“But let us turn our attention again to the dancers, at two o’clock next morning. This is the favorite waltz, and the last and most furious of the night, as well as the most disgusting. Let us notice, as an example, our fair friend once more.
She is now in the vile embrace of the Apollo of the evening. Her head rests upon his shoulder, her face is upturned to his, her bare arm is almost around his neck, her partly nude swelling breast heaves tumultuously against his, face to face they whirl on, his limbs interwoven with hers, his strong right arm around her yielding form, he presses her to him until every curve in the contour of her body thrills with the amorous contact. Her eyes look into his, but she sees nothing; the soft music fills the room, but she hears it not; he bends her body to and fro, but she knows it not; his hot breath, tainted with strong drink, is on her hair and cheek, his lips almost touch her forehead, yet she does not shrink; his eyes, gleaming with a fierce, intolerable lust, gloat over her, yet she does not quail. She is filled with the rapture of sin in its intensity; her spirit is inflamed with passion and lust is gratified in thought. With a last low wail the music ceases, and the dance for the night is ended, but not the evil work of the night.”
But wait, it gets better.
“The girl whose blood is hot from the exertion and whose every carnal sense is aroused and aflame by the repetition of such scenes as we have witnessed, is led to the ever-waiting carriage, where she sinks exhausted on the cushioned seat. Oh, if I could picture to you the fiendish look that comes into his eyes as he sees his helpless victim before him. Now is his golden opportunity. He must not miss it, and he does not, and that beautiful girl who entered the dancing school as pure and innocent as an angel three months ago returns to her home that night robbed of that most precious jewel of womanhood–virtue!

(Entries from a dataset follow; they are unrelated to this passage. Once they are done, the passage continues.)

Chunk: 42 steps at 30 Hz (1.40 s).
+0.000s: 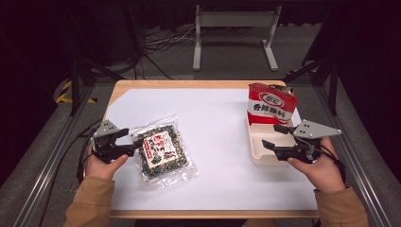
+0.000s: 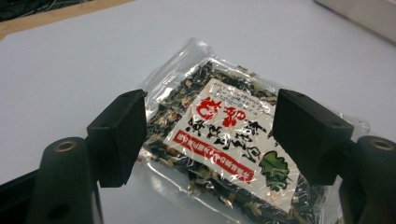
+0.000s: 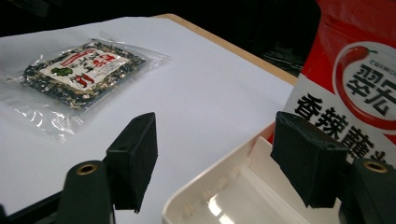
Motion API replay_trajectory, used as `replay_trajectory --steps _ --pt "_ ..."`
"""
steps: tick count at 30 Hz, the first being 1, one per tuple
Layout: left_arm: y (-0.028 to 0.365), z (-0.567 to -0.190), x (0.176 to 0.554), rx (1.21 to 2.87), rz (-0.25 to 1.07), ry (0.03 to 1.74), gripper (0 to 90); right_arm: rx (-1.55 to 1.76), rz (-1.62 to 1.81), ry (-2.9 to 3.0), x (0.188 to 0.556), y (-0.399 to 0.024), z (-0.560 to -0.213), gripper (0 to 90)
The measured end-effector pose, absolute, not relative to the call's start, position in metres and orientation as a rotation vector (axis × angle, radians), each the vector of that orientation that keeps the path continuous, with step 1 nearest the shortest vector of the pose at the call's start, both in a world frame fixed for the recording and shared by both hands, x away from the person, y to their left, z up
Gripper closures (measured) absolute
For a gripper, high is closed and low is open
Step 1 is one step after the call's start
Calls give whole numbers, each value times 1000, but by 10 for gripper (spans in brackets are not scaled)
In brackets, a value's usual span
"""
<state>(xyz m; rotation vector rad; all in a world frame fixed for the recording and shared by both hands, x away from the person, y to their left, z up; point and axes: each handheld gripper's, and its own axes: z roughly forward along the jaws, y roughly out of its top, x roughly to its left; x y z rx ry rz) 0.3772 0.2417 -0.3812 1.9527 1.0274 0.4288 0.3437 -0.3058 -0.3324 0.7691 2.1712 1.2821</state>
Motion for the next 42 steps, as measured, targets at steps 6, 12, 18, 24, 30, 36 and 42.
replay_trajectory --steps 6,12,18,24,30,36,42 --pt "246 -391 368 1969 414 1064 222 732 1297 2167 339 -302 -331 312" --pt "245 -406 368 2001 367 1112 158 720 1303 2160 339 -301 -332 312" --pt "248 -422 373 2007 250 1220 139 704 1305 2171 340 -298 -337 314" --pt "250 -430 374 1999 192 1255 175 692 1310 2171 341 -297 -336 314" --pt "247 -439 377 2009 111 1290 174 674 1315 2171 343 -295 -336 315" --pt "240 -441 379 2008 89 1287 182 670 1319 2173 344 -293 -337 315" --pt "227 -442 383 1993 165 1340 202 668 1314 2163 347 -295 -338 317"
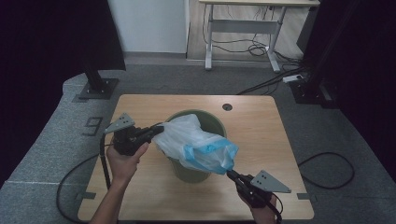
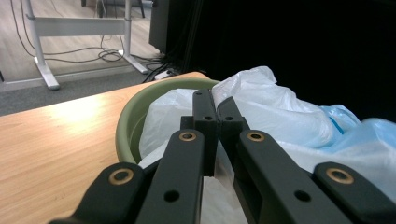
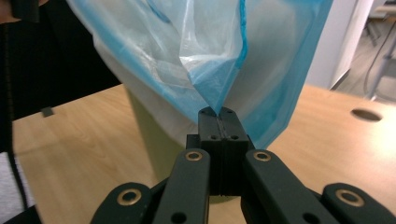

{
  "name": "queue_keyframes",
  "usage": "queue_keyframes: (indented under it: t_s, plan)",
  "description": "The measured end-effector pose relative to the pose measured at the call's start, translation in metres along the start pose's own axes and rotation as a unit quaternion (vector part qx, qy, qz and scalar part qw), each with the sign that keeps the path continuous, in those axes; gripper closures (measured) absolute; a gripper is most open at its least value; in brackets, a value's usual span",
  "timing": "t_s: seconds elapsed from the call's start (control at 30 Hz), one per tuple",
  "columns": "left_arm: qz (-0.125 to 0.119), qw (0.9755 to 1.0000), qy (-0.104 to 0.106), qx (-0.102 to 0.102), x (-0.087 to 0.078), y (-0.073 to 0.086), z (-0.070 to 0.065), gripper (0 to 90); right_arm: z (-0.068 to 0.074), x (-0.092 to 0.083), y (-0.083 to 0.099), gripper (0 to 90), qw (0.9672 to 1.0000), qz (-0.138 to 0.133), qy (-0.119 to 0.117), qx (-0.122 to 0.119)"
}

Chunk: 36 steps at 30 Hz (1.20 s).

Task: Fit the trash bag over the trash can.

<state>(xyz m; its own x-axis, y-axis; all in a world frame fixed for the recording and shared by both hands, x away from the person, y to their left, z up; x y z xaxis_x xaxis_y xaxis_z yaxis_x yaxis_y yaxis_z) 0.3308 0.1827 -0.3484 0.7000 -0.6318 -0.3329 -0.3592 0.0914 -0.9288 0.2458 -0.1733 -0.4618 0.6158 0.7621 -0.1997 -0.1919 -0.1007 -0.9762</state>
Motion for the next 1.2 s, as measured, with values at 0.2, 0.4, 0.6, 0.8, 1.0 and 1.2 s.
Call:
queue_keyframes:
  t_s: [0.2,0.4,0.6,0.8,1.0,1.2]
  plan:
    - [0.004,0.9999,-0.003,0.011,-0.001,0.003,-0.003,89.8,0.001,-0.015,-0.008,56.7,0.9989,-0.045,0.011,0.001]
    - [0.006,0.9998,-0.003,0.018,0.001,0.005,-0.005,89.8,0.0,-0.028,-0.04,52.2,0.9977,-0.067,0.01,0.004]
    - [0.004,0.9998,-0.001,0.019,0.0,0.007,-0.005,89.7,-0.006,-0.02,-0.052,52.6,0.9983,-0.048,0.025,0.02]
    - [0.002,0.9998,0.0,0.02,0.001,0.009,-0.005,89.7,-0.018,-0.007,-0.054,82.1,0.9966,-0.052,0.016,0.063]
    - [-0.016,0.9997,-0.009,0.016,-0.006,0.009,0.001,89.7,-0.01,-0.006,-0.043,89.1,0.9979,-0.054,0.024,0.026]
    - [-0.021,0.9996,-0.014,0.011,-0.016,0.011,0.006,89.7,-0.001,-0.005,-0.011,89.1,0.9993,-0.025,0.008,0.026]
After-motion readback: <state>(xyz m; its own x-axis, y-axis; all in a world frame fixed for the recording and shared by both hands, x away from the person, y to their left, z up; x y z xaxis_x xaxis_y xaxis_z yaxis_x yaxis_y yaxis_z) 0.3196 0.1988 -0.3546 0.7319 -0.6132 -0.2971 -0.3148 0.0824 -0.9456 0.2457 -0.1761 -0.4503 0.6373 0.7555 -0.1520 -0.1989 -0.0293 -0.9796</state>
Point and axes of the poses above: each handheld gripper's, and its own axes: x roughly forward along the jaws, y roughly out of its underside, z roughly to its left, the point moved 2 cm from there along x, roughly forward along the jaws, and after that the axes turned 7 degrees about -y, right-handed, at the moved point
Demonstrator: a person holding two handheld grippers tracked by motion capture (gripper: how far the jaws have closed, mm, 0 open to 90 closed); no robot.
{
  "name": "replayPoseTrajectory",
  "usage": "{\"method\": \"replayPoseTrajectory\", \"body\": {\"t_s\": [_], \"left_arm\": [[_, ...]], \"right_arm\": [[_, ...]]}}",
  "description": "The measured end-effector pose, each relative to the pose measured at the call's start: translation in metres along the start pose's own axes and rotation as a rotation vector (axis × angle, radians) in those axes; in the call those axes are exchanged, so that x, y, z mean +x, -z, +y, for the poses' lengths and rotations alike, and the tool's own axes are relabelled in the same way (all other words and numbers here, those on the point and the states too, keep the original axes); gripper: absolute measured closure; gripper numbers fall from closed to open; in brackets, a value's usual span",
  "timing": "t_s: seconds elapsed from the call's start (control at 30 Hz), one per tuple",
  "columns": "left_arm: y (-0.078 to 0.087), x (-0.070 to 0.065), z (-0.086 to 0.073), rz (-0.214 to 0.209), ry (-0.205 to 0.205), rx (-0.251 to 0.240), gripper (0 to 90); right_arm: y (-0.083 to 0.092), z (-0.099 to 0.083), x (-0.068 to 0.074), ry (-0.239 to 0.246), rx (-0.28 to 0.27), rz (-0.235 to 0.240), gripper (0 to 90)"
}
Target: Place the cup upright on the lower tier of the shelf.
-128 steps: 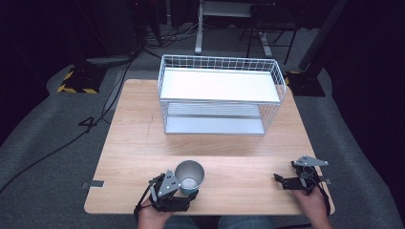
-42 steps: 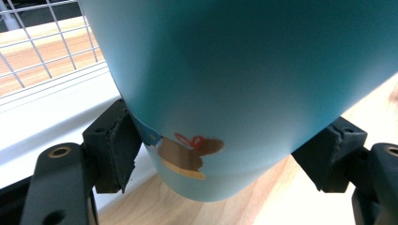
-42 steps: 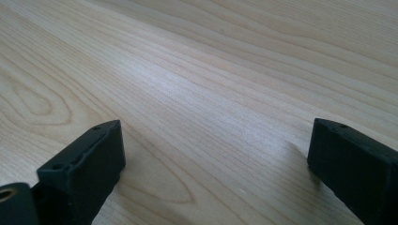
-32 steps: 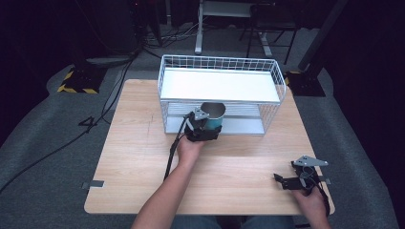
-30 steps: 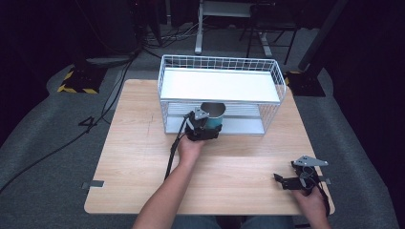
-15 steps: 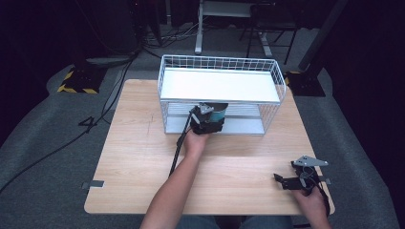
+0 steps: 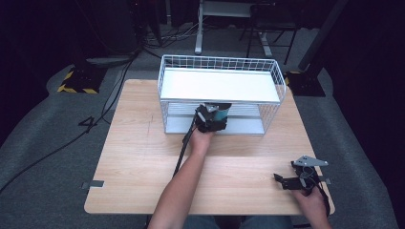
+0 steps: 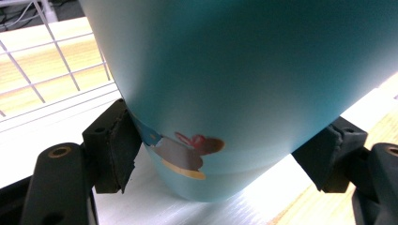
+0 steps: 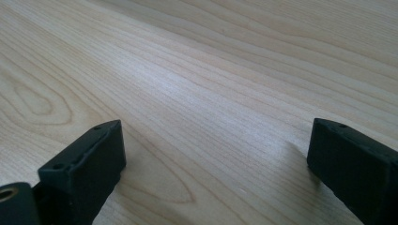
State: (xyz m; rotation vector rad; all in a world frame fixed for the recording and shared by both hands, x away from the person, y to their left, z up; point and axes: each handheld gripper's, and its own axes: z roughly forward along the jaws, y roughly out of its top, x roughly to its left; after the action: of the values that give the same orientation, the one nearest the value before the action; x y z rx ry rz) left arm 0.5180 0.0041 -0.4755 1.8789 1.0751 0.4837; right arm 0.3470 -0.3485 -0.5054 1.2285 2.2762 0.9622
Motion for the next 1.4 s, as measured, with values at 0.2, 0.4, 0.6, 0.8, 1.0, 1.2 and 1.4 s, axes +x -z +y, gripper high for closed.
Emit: {"method": "replayPoseTrajectory", "body": {"t_s": [0.2,0.4,0.6,0.8,1.0,1.2,1.4], "left_arm": [[-0.003,0.001,-0.003,0.012,0.005,0.031,23.5],[-0.006,0.002,-0.005,0.012,0.007,0.044,23.3],[-0.004,0.002,-0.002,0.011,0.033,0.022,17.3],[0.000,0.002,-0.002,0.009,0.012,0.026,14.5],[0.020,0.000,-0.006,0.043,0.080,0.007,8.5],[0.042,0.004,-0.007,-0.017,0.027,-0.014,8.5],[0.066,0.000,-0.004,-0.022,0.002,-0.038,8.7]], "right_arm": [[0.000,0.000,0.000,0.000,0.000,0.000,5.0],[0.000,0.000,0.000,0.000,0.000,0.000,5.0],[0.000,0.000,0.000,0.000,0.000,0.000,5.0],[0.000,0.000,0.000,0.000,0.000,0.000,5.0],[0.000,0.000,0.000,0.000,0.000,0.000,5.0],[0.000,0.000,0.000,0.000,0.000,0.000,5.0],[0.000,0.000,0.000,0.001,0.000,0.001,5.0]]}}
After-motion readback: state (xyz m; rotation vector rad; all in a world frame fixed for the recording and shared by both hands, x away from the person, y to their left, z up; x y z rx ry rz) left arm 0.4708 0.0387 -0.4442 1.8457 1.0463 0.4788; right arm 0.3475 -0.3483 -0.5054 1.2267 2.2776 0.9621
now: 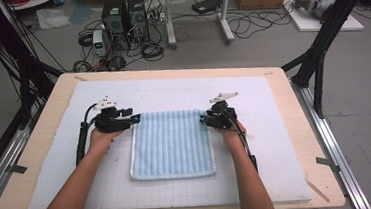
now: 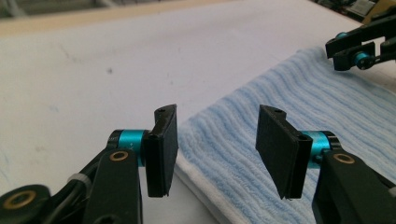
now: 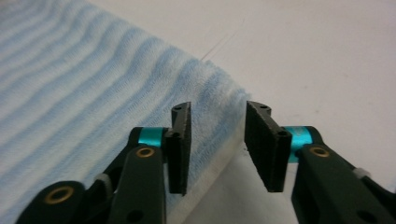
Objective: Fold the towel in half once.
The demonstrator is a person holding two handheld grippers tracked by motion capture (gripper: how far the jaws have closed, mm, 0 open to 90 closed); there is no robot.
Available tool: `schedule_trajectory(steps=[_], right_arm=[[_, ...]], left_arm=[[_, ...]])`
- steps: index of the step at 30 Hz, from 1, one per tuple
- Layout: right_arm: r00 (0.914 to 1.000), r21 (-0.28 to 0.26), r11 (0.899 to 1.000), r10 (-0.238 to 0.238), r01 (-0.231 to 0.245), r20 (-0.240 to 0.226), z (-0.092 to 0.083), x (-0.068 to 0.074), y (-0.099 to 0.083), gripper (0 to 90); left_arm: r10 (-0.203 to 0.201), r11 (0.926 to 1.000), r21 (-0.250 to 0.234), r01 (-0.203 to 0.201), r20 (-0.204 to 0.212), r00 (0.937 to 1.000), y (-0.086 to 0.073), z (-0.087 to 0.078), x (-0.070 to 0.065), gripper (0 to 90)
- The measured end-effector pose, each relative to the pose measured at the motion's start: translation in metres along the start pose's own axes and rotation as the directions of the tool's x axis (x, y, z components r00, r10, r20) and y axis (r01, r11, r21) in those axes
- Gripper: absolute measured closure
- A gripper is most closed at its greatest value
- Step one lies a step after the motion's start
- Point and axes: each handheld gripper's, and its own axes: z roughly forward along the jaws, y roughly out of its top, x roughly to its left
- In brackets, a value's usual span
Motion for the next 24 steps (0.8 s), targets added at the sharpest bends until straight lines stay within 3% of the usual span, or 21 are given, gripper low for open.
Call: schedule_trajectory(steps=[4, 6, 8, 9, 10, 12, 14, 19, 24], right_arm=[[0.9995, -0.068, 0.997, 0.032, -0.032, -0.004, -0.025, -0.002, -0.002, 36.3], [0.9998, -0.088, 0.996, 0.021, -0.022, -0.006, -0.038, -0.001, -0.005, 29.2], [0.9994, -0.073, 0.997, 0.008, -0.006, 0.033, -0.050, 0.001, -0.010, 17.9], [0.9984, -0.065, 0.998, 0.001, 0.003, 0.057, -0.056, 0.002, -0.012, 14.3], [0.9980, -0.048, 0.999, -0.013, 0.016, 0.062, -0.061, 0.003, -0.015, 11.5], [0.9966, -0.037, 0.998, -0.040, 0.042, 0.072, -0.071, 0.005, -0.020, 11.0], [0.9957, -0.054, 0.997, -0.054, 0.059, 0.075, -0.080, 0.007, -0.025, 10.9], [0.9978, -0.105, 0.994, -0.031, 0.037, 0.059, -0.092, 0.009, -0.042, 10.9], [0.9963, -0.118, 0.992, -0.033, 0.042, 0.079, -0.097, 0.007, -0.046, 10.9]], left_arm=[[-0.024, 0.9996, -0.012, 0.025, 0.018, 0.9995, -0.004, -0.008, -0.002, 42.2], [-0.033, 0.9992, -0.022, 0.034, 0.023, 0.9992, -0.005, -0.013, -0.002, 38.2], [-0.028, 0.9987, -0.042, 0.029, 0.021, 0.9994, -0.005, -0.018, -0.002, 32.7], [-0.022, 0.9984, -0.052, 0.022, -0.002, 0.9997, -0.004, -0.019, -0.005, 28.9], [-0.027, 0.9979, -0.060, 0.027, -0.012, 0.9995, -0.003, -0.021, -0.007, 20.7], [-0.032, 0.9975, -0.063, 0.033, 0.016, 0.9994, -0.003, -0.024, -0.010, 17.1], [-0.012, 0.9976, -0.068, 0.013, 0.013, 0.9998, -0.001, -0.026, -0.015, 17.1], [0.020, 0.9973, -0.071, -0.018, 0.022, 0.9996, 0.001, -0.031, -0.026, 17.1], [-0.019, 0.9959, -0.088, 0.020, 0.009, 0.9998, -0.001, -0.036, -0.026, 17.1]])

When she awakes the next morning to a realizing sense of her position her first impulse is to self-destruction, but she deludes herself with the thought that her “dancing” companion will right the wrong by marriage, but that is the farthest from his thoughts, and he casts her off–“he wishes a pure woman for his wife.”
She has no longer any claim to purity; her self-respect is lost; she sinks lower and lower; society shuns her, and she is to-day a brothel inmate, the toy and plaything of the libertine and drunkard.
How can I picture to you the awful anguish of that mother’s heart, the sadness of that father’s face, or the dreadful gloom which settles over that once happy home. Neither their love nor their gold can repair the damage done. Their sighs and tears cannot restore that virtue. It is lost, gone forever. Ah, better, yes, infinitely better, would it have been if instead of placing their only darling in the dancing school, they had laid her in the grave by her little sister’s side while her soul was pure and spotless.
But how is it with her ball-room Apollo? Does society shun him? Does he pine away and die? Oh, no; he continues in the dancing school, constantly seeking new victims among the pure and innocent.”
All this because of dancing. Maybe I should spend some more time watching Saturday Night Fever.